Je souhaiterais d'ailleurs faire quelques remarques à leur propos. Tout d'abord, nous avons enfin compris qu'il nous faut réguler de manière asymétrique : le modèle d'affaires des très grandes plateformes s'avère en effet très particulier, au sens où non seulement elles fournissent l'architecture, mais elles interviennent sur celle-ci pour faire concurrence à des vendeurs professionnels (ce qui est le cas d'Amazon qui propose ses propres produits sur sa propre plateforme). Or nous sommes parvenus à aborder la spécificité de ce modèle d'affaires.

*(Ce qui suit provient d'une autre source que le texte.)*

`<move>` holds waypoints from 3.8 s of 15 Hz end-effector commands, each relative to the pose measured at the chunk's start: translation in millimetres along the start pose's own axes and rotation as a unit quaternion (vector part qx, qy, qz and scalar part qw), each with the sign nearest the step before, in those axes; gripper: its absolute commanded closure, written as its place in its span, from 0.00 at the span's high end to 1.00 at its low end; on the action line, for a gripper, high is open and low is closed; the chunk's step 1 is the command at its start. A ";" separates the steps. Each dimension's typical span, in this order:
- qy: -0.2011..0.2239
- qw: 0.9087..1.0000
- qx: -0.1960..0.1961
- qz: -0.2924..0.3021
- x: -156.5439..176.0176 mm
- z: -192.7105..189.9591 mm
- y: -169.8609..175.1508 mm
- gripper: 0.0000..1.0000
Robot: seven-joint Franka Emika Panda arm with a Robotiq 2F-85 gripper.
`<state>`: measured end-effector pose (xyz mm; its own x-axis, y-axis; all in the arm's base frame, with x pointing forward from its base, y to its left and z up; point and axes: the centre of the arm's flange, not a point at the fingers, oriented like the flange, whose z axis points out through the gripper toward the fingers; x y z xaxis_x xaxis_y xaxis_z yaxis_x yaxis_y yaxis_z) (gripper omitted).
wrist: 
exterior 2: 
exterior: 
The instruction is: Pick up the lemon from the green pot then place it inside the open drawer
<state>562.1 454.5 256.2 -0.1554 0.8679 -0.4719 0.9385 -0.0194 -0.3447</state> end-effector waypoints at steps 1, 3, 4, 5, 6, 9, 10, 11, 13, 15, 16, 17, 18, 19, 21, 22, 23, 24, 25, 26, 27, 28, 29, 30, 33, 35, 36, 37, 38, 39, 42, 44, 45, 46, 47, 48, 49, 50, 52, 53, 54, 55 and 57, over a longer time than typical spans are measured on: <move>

Ensuite, il me faut tout de même soulever une difficulté, à savoir la question des moyens humains. J'ai en effet eu la chance de participer à un petit projet de recherche, l'année dernière, au cours duquel nous avons interrogé un grand nombre de start-up du numérique. Toutes ont exprimé le reproche suivant : que ce soit en France à l'égard de la CNIL ou à l'égard de la Commission européenne, elles attendent trop pour connaître l'interprétation de telle ou telle nouvelle norme, de telle ou telle exigence du RGPD, et obtenir une réponse de la part de leur interlocuteur. Ce reproche pose donc la question des moyens humains et des compétences que peuvent mobiliser les autorités de régulation, au niveau national comme au niveau européen. Il s'avère donc extrêmement positif de disposer désormais de régulations bien pensées, mais encore faut-il les mettre en œuvre dans des délais raisonnables et d'une manière qui sécurise les acteurs.

Par ailleurs, nous avons besoin de préciser très rapidement le contenu des obligations mises en place : le Digital Market Act emporte ainsi des obligations dont il est dit qu'elles seront ultérieurement précisées par la Commission. Il s'agit vraiment d'un important enjeu de sécurité juridique.

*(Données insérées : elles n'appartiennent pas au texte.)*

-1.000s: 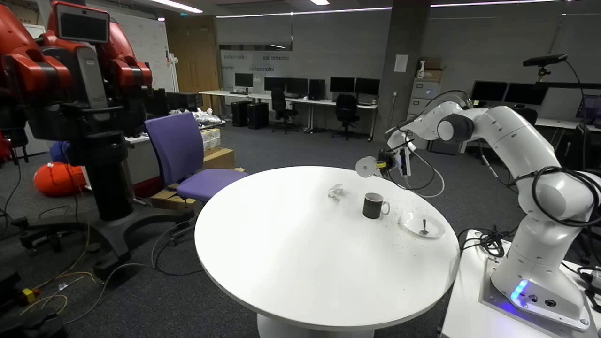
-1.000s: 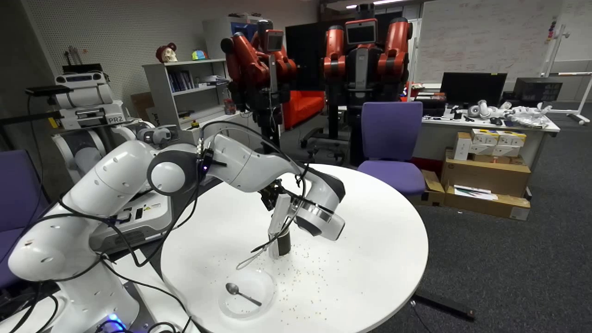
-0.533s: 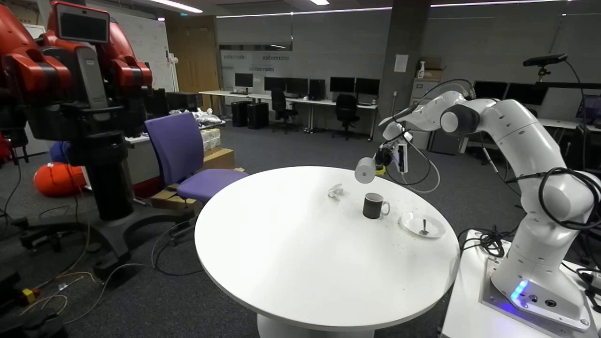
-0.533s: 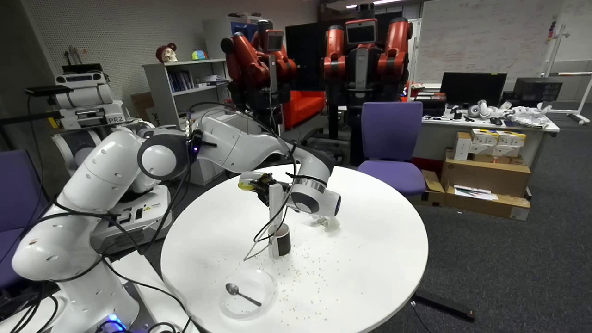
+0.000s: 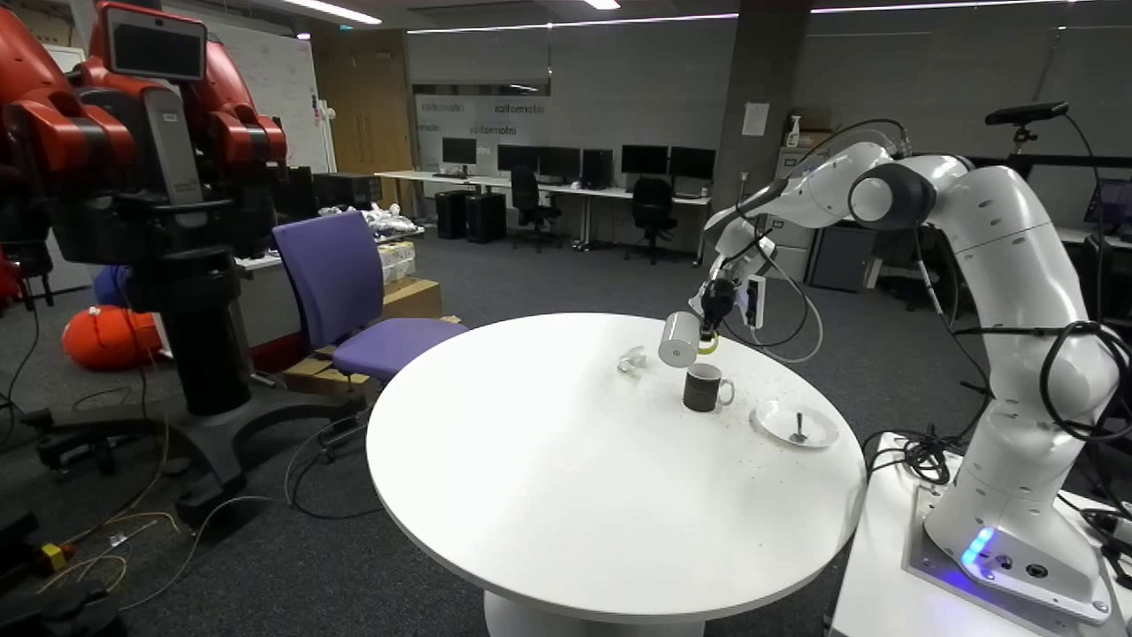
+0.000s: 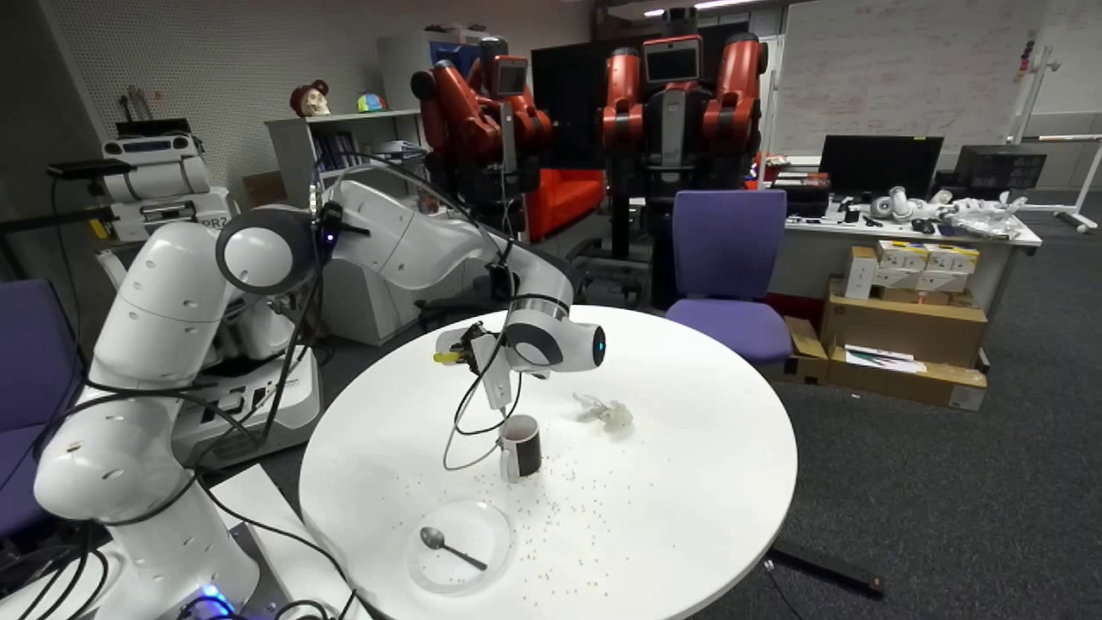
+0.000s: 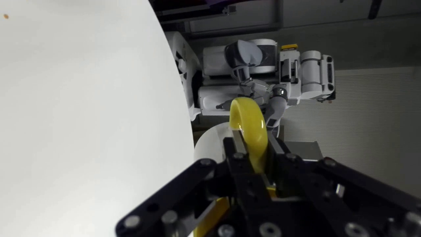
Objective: Pour the liquid from the mug on the left into the mug on the right.
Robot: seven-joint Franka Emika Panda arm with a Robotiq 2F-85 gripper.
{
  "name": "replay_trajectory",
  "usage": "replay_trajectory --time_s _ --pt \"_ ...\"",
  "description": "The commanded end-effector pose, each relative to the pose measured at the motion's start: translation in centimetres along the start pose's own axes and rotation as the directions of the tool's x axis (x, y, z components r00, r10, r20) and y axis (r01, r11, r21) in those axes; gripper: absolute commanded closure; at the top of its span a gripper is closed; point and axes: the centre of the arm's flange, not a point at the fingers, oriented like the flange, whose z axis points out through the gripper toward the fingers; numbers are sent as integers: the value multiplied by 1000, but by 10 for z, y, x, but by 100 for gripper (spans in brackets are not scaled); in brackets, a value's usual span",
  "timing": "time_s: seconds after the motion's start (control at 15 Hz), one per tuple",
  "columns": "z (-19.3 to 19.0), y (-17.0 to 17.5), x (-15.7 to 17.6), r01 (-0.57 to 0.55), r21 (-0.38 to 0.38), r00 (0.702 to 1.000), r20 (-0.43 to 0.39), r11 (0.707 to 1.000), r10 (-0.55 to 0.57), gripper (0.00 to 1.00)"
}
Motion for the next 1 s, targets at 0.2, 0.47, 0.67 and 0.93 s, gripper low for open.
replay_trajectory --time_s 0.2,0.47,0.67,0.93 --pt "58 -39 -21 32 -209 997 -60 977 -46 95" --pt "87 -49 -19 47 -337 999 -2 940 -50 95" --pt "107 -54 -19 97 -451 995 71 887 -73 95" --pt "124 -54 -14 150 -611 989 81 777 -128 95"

La question des acquisitions est également évoquée dans le Digital Market Act. Or, dans le secteur du numérique, le scénario des killer acquisitions s'avère parfaitement connu : de jeunes pousses innovantes, disruptives et prometteuses, qui fonctionnent bien et font parler d'elles, sont rachetées à prix d'or par un géant de l'Internet. Il s'agit d'une énorme difficulté, car, bien entendu, de telles offres de rachat mirobolantes s'avèrent particulièrement tentantes. C'est pourquoi le Digital Market Act emporte, pour toute acquisition de cette nature, une obligation de notification à la Commission. Cependant, aucun mécanisme n'est ensuite prévu, si les seuils du droit antitrust n'ont pas été atteints. Il me semble donc que nous ne sommes pas allés jusqu'au bout de la logique, à moins que la Commission en tienne compte dans la définition des obligations qui pèseront sur les grandes plateformes. Ce problème me semble devoir être étudié, car il est important que nos jeunes pousses les plus prometteuses ne soient pas systématiquement rachetées par des géants technologiques.

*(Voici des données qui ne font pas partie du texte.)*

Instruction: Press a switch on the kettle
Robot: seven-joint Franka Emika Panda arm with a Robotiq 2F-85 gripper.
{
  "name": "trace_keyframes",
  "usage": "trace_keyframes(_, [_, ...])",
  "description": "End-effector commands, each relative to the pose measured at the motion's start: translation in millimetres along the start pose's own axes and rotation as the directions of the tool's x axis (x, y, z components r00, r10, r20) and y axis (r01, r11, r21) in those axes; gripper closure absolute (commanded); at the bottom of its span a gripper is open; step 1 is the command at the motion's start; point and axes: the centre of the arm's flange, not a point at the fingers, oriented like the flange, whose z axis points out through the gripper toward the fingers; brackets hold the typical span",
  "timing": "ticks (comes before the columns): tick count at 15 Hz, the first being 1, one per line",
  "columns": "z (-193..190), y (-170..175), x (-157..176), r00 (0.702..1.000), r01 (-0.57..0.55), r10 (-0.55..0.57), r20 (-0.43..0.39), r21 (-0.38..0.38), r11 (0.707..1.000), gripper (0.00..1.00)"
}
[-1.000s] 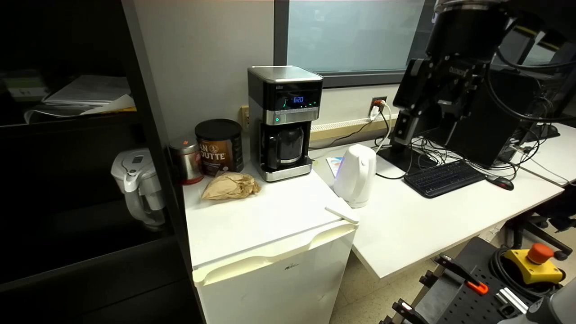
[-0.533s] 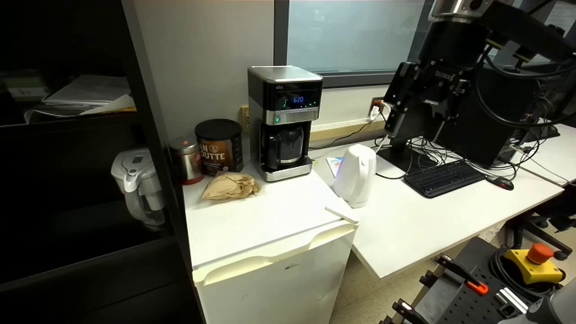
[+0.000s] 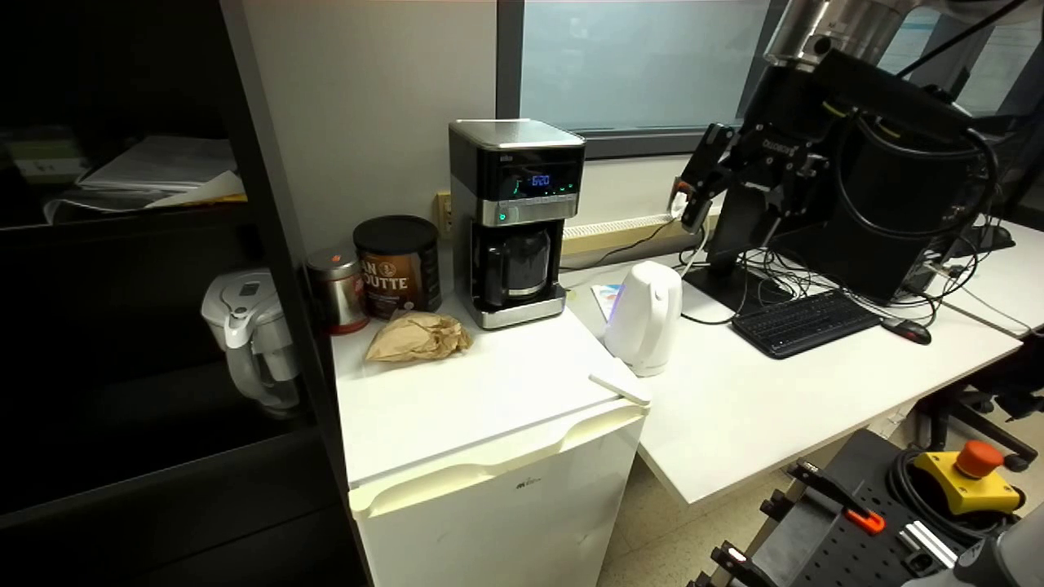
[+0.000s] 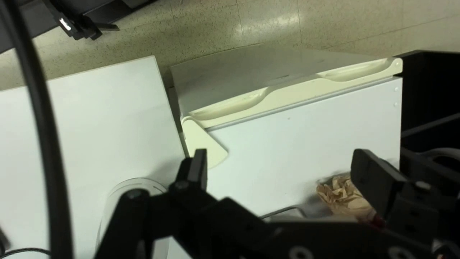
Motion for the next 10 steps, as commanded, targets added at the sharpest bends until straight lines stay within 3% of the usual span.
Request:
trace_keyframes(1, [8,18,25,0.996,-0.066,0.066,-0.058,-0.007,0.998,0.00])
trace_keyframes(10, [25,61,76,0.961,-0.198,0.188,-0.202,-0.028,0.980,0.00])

Enfin, je souhaite évoquer la question de la coopération à l'échelle européenne. En effet, parce qu'il s'adresse aux très grandes plateformes, le Digital Market Act désigne la Commission en tant qu'autorité de contrôle, tandis que, dans le Digital Services Act, comme dans d'autres textes européens, les autorités nationales, réunies au sein d'un comité européen sur les services numériques, conservent la main. Ce comité de coordination répond bien entendu à d'importants enjeux politiques, mais comment l'articuler avec les autres autorités pour aboutir à un dispositif qui fonctionne mieux et plus vite ? Est-il complètement exclu de constituer une autorité de contrôle numérique à l'échelle européenne ? J'ai en effet le sentiment qu'en matière numérique, il convient de raisonner d'abord à l'échelle européenne.

Pour finir, un programme de commande publique dans le monde numérique s'impose selon moi pour aider nos entreprises, accompagné d'une vraie transformation numérique des administrations.